- [To do] Set down all of the lines below exactly as they are given.

[The data Boundary: Start]

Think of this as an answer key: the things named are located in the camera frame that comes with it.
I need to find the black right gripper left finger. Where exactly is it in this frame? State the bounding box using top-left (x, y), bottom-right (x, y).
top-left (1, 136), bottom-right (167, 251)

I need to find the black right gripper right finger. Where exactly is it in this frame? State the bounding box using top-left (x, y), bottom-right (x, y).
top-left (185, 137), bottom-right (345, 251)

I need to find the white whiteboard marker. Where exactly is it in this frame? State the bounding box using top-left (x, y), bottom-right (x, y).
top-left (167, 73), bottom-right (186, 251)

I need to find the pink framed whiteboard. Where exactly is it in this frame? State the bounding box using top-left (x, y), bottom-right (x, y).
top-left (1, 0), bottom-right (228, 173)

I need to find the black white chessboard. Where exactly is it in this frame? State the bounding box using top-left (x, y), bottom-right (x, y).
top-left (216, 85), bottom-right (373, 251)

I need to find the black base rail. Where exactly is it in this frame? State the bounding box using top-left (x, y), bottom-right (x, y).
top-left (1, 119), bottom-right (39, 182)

[The data Boundary: End]

- [Solution for this exercise]
Think of this as an answer key: the things named are located in the camera frame that comes with it.
I need to find the black right gripper left finger. Where exactly is it in this frame? State the bounding box using top-left (x, y), bottom-right (x, y).
top-left (1, 136), bottom-right (167, 251)

I need to find the black right gripper right finger. Where exactly is it in this frame? State the bounding box using top-left (x, y), bottom-right (x, y).
top-left (185, 137), bottom-right (345, 251)

I need to find the white whiteboard marker. Where exactly is it in this frame? State the bounding box using top-left (x, y), bottom-right (x, y).
top-left (167, 73), bottom-right (186, 251)

I need to find the pink framed whiteboard. Where exactly is it in this frame? State the bounding box using top-left (x, y), bottom-right (x, y).
top-left (1, 0), bottom-right (228, 173)

I need to find the black white chessboard. Where exactly is it in this frame? State the bounding box using top-left (x, y), bottom-right (x, y).
top-left (216, 85), bottom-right (373, 251)

I need to find the black base rail. Where exactly is it in this frame? State the bounding box using top-left (x, y), bottom-right (x, y).
top-left (1, 119), bottom-right (39, 182)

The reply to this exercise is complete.